Friday, November 17, 2006
The Ghost of Dostoyevsky
The Ghost of Dostoyevsky: With the publication of Crime and Punishment in 1866, Fyodor Dostoyevsky became one of Russia's most prominent authors in the nineteenth century. And as such, he has been labeled one of the founding fathers of the philosophical movement known as existentialism. In particular, his Notes from Underground (1864) has been depicted as a founding work of existentialism. For Dostoyevsky, war is the rebellion of the people against the idea that reason guides everything. And thus, reason by itself, cannot be a guiding principle for either history or mankind.

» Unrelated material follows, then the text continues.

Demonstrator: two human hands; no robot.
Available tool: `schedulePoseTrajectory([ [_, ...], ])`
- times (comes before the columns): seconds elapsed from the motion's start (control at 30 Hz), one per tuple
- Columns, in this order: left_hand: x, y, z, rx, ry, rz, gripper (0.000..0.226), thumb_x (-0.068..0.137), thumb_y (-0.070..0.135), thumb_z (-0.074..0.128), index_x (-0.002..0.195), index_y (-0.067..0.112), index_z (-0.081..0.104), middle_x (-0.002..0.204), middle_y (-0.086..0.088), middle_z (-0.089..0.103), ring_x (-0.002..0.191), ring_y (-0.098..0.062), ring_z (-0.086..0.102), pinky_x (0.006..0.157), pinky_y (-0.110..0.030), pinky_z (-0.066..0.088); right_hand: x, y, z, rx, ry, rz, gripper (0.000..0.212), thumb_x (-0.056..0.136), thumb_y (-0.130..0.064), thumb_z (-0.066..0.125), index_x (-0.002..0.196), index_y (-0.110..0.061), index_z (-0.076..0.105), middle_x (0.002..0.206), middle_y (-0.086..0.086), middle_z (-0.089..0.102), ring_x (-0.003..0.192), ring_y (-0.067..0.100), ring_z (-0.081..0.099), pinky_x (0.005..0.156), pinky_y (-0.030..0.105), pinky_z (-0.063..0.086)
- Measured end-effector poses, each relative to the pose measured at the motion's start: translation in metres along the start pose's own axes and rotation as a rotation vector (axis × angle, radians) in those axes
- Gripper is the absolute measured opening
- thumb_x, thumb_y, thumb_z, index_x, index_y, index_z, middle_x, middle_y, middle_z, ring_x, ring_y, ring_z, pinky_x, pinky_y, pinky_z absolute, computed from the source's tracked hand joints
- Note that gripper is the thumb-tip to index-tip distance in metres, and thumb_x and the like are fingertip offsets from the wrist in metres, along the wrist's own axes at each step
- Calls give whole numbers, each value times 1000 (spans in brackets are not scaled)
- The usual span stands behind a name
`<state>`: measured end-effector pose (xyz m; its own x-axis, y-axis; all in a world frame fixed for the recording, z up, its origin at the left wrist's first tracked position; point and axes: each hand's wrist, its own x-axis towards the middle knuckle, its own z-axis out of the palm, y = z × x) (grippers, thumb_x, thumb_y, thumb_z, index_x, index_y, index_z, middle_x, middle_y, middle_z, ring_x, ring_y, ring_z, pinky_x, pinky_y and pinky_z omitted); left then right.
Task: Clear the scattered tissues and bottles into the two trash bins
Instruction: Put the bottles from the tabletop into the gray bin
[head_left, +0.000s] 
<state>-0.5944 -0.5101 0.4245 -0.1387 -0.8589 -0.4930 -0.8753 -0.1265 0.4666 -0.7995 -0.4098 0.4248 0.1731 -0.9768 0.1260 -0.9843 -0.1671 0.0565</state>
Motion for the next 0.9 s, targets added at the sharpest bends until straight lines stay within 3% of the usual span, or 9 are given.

In a sense, then, there must be something (Faith) beyond reason, which man cannot fully comprehend, that drives human actions. Having been exiled to the city of Omsk (Siberia) in 1849, many of Dostoyevsky's writings entail notions of suffering and despair. Perhaps his best known existentialist work is "The Grand Inquisitor." As a subsection of his larger novel, The Brothers Karamazov (1880), Dostoyevsky sought to uncover people's reactions when Christ returned to Earth. Set during the fifteenth-century Spanish Inquisition, Christ is arrested by Church officials and told that the free will He gave to man through His death on the Cross was the most profound injustice of all. And ultimately, that's because the vast majority of mankind could never be expected to handle a mental burden as heavy as free will.